• _Problem description_: Would you please retype, exactly, the lines of the listing below between the line with "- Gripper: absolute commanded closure" and the line with "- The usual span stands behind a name", inclusive?

• _Extracted information_:
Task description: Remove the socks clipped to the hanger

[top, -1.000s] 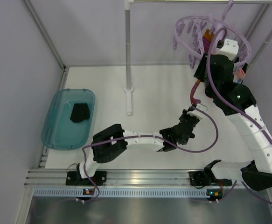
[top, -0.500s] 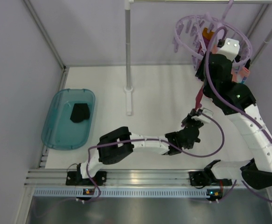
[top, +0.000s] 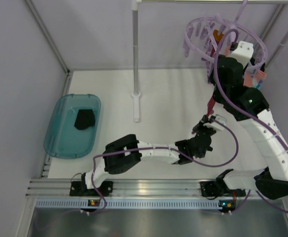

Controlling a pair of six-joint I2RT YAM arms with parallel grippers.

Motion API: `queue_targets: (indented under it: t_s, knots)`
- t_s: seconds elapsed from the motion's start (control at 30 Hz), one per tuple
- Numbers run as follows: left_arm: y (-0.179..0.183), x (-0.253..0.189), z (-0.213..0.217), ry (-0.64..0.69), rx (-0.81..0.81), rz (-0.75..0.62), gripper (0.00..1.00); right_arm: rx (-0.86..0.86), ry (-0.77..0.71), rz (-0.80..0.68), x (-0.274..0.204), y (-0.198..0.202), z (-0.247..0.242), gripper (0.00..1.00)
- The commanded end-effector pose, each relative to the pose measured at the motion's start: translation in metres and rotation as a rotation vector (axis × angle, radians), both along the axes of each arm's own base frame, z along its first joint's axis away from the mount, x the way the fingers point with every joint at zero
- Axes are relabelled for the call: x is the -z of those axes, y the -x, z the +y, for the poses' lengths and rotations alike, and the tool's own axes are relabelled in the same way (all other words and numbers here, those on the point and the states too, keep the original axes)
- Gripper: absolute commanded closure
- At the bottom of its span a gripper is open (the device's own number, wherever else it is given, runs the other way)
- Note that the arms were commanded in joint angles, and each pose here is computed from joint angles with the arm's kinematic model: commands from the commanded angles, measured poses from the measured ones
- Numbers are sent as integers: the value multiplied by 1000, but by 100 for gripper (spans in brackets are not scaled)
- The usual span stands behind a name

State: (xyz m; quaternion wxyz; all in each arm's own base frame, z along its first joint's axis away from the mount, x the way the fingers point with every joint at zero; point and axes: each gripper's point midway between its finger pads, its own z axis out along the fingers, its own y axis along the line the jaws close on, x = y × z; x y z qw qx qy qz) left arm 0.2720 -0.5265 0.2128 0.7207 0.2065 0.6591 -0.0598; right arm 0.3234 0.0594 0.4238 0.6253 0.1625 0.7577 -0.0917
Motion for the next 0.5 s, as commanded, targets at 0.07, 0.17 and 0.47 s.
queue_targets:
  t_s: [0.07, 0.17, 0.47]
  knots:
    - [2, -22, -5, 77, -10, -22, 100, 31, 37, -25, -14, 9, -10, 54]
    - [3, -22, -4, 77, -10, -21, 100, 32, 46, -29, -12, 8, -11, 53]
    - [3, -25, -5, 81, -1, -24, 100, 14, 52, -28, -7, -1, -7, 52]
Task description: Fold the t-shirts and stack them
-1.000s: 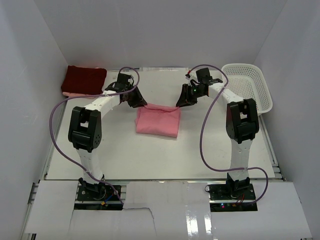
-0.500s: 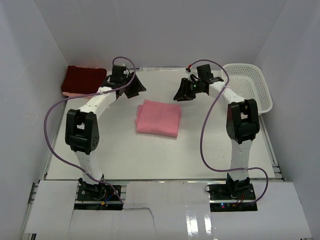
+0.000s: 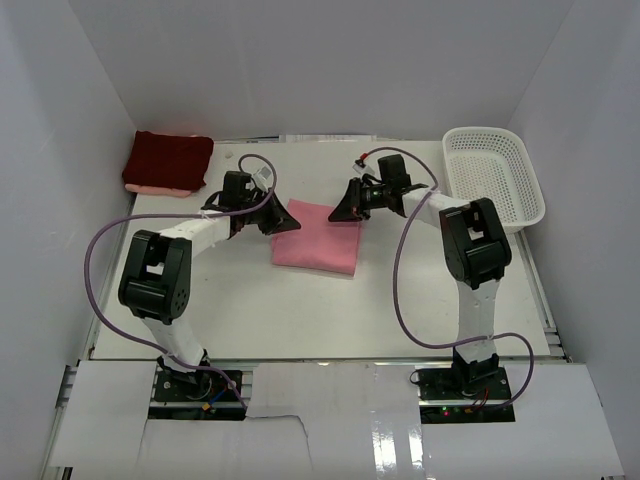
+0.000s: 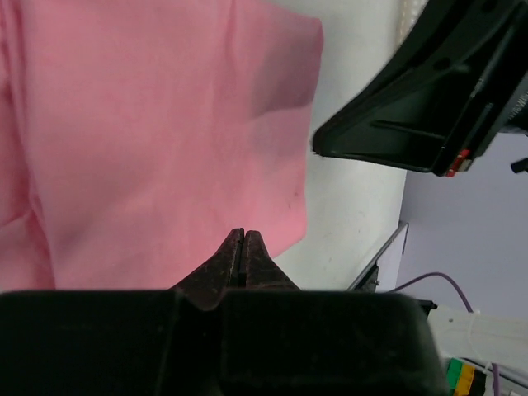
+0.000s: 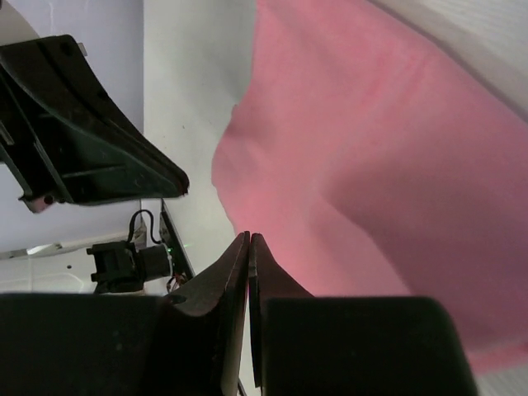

• _Task answer_:
- Gripper: absolute commanded closure
- At the bottom of its span a gripper is open (the device's own number, wherever else it is given, runs the other way)
- Note that the arms were commanded in joint angles, and each pose here is computed from joint angles with the arm's kinematic model: commands from the commanded angles, measured poses from the measured ones
- Numbers are sent as integers: the value multiplied by 1000, but by 100 for gripper (spans in brackets are not scaled)
- The usual span stands behind a name

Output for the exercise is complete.